Perhaps we can also mention here that readdir_r()'s API is broken by design since it cannot work if NAME_MAX is not defined as a constant, and http://austingroupbugs.net/view.php?id=696 proposes to deprecate readdir_r() in POSIX and allow readdir() to be thread-safe under some conditions.

readdir_r already has a prominent shoutout at the top of the man page.

asomers marked an inline comment as done.

Address jilles' feedback

Not so fast! I just discovered a serious footgun: Linux's struct dirent has a
d_off field, but it's meaning is different than FreeBSD's. That's worth
mentioning.

As far as I understand, d_off on FreeBSD is supposed to work the same as on Linux once it is implemented completely. Recent head and stable/12 seems to have most of the kernel part of this (SVN r340431, r340721). However, telldir() and seekdir() in libc still use their old partially broken implementation.

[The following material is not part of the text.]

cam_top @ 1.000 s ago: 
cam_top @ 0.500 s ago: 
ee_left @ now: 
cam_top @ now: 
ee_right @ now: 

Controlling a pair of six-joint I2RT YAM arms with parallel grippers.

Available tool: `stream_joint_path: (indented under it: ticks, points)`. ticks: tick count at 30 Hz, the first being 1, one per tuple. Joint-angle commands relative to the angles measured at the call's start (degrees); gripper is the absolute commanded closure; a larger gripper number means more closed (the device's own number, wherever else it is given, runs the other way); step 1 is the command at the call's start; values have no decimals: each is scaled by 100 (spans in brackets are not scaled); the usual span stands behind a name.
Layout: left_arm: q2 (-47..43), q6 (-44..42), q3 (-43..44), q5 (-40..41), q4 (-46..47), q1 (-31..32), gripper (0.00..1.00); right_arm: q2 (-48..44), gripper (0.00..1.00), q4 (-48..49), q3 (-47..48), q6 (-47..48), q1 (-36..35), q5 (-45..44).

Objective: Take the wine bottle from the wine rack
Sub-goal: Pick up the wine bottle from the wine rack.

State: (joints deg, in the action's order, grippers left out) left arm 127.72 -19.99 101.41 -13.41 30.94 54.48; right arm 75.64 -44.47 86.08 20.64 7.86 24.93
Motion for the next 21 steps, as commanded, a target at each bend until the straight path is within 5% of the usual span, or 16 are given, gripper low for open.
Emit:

Interesting. I didn't know that. Is the intent then to change telldir() to return a file offset instead of the weird thing it does now?

telldir() will still return a cookie, but it will come from d_off rather than the value returned by getdirentries() in *basep with libc magic.

In the case of UFS, d_off contains a file offset but in more modern filesystems it generally contains a cookie that cannot be interpreted by the application.

This revision is now accepted and ready to land.May 2 2019, 7:51 PM
This revision was automatically updated to reflect the committed changes.